[Excerpts from a dataset]

Content starts

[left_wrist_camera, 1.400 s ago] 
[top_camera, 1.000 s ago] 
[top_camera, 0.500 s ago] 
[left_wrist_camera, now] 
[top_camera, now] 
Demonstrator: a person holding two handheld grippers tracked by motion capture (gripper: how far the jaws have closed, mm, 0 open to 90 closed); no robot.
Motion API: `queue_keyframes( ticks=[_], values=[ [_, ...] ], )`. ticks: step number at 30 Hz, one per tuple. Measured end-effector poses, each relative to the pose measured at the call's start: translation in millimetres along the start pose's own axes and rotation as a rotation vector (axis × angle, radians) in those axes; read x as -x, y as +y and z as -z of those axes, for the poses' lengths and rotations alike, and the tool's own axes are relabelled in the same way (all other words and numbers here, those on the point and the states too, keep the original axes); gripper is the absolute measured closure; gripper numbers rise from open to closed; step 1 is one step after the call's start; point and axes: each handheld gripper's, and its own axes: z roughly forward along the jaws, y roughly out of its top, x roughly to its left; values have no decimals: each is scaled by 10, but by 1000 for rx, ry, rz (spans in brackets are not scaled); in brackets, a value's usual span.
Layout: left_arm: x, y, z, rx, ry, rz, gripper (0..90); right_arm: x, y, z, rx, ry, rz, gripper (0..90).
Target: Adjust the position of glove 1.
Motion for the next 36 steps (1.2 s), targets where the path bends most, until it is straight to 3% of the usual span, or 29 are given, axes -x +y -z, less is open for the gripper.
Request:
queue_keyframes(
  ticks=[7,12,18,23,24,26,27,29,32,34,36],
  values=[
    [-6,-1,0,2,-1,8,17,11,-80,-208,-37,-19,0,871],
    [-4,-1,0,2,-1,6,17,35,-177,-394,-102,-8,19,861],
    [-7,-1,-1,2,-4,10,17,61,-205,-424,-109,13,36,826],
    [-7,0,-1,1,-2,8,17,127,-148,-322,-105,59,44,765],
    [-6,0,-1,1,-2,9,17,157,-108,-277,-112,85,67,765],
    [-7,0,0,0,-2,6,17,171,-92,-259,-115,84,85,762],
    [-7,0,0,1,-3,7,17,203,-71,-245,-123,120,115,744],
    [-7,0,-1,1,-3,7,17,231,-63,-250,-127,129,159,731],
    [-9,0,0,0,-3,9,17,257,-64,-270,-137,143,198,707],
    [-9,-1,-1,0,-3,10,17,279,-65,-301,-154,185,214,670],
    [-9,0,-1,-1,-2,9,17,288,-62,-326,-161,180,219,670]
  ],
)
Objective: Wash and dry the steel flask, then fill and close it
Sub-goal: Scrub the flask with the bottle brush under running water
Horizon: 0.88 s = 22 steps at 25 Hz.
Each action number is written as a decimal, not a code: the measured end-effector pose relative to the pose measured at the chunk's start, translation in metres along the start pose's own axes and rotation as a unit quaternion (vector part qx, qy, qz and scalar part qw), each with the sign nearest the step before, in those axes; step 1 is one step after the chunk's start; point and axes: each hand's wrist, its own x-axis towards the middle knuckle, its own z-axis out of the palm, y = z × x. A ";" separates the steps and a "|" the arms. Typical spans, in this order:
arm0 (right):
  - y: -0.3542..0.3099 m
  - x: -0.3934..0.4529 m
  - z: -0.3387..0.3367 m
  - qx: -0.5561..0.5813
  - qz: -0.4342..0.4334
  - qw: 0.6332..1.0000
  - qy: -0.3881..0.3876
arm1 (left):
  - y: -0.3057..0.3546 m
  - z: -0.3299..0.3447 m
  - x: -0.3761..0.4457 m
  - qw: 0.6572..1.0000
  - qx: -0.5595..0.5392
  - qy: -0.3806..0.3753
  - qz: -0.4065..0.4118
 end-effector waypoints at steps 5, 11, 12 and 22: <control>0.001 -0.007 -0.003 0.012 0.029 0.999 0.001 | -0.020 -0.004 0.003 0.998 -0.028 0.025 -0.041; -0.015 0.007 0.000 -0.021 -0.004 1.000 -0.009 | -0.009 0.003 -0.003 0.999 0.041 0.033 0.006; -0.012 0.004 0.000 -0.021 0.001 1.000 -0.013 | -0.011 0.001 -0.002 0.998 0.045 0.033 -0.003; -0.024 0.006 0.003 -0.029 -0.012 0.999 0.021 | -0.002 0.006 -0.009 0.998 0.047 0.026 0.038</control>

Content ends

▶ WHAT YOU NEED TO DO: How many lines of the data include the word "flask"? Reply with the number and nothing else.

▶ COMPLETED EXERCISE: 2